What does it mean to say that “I like doing theory”? Surely liking something is an axiological claim; extending an idea originally proposed by Paul Samuelson in the 1930s, it means that my writerly praxis realizes (brings back from reality) a revealed axiology. A slightly different axiology would be consistent with a slightly different praxis — maybe we use a different font; maybe something more radical. Now, the revealed axiology is by construction implied by general axiology, but this more or less the same as saying that double-entry accounting is implied by the Yoneda lemma. The secret name of praxis is “specificity”; even in the absence of subjectivity (eg in a world populated by zombie strippers), praxis is. (Some people even take this to be a political program — things really do be like that, lieben heißt leben!)

Does this mean am a revealed axiology? Not directly; a person’s behavior is incoherent, temporally inconsistent and sometimes even “fucked up”. In the Heidegger story this volatility is diluted; Dasein is a mass word and the Situation is something like a mereological structure on the Dasein — there’s no “me” nor “instance”, just facticities plugged into facticities (and facticities aren’t realizable). But if we ever want to talk about the practical affairs of men and groups and thought tendencies and sexual fetishes and ideologies, we need some structure — some dotted line where the cream cracker usually breaks.

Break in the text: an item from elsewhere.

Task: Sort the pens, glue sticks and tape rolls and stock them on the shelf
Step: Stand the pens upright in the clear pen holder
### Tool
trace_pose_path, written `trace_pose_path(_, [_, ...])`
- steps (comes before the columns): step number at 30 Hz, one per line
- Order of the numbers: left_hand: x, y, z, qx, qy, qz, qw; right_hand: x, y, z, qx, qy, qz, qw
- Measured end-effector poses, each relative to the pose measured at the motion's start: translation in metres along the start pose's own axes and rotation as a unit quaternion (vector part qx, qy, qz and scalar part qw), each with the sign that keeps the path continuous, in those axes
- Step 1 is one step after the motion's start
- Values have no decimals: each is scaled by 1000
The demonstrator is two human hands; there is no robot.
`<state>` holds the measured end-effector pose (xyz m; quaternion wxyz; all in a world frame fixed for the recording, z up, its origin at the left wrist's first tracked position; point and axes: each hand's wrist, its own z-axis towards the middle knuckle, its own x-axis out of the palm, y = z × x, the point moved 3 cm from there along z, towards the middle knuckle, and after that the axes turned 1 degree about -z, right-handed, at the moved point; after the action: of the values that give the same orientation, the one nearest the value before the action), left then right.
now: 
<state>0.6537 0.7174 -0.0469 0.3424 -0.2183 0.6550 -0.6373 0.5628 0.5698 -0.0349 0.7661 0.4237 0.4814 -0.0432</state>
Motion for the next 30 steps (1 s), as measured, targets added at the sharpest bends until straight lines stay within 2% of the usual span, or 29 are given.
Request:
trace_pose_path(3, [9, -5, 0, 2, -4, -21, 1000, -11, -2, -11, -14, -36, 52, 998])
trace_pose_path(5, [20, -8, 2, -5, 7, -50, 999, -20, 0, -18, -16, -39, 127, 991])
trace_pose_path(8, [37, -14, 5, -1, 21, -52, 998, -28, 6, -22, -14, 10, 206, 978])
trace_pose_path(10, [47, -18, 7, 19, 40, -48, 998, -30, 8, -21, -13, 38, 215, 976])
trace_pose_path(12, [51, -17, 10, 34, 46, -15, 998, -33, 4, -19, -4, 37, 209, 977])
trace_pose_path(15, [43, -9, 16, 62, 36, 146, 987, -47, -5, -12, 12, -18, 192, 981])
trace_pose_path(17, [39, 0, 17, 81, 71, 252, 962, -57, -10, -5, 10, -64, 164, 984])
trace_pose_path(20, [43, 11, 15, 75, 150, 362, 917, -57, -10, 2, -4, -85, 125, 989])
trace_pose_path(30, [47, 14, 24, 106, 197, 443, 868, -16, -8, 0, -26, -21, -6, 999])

This is why there is usually so much technicolor lacaniana littered over these texts. I like to preface discussions of Lacan by saying that psychoanalysis is probably not “true” (which in informal language means it doesn’t live up to scientific standards for a clinical theory), merely “interesting”. As demonstrated over Zizek’s works (and we’re content to let him keep doing the heavy lifting for us here), Lacan is fundamentally a reiterative, reimaginative theoretician of dialectics. In dialectics, Lacan and general axiology alike, there’s a passage to an absolute that can be speculatively revealed but must work itself out somehow.  But in Lacan a number of colorful scenarios (the mirror stage, the signifying chain, the significance of the phallus, the four discourses…) have been already presented. Of course, to use them we must be wary of leaping from Lacanian subjectivity to revealed axiologies; it’s not clear that his subjectivities are anything like the subjectivity I am living through as I type these words.

But, to wrap up — to say “I like doing theory” says something in the asymptotic context of eschatology, yet so much more in the finitary context of working through axiologies. There’s a very real sense in which working towards larger and smaller axiologies makes sense. This is how conjugal rows are resolved: not by anyone winning, but by discovering the higher goals in face of which previous discontent is revealed to be petty (a marriage reveals an axiology, after all — it is a praxis, a something). This is how theory connects to something other than the pure scruple of apraxia — if it wants to survive.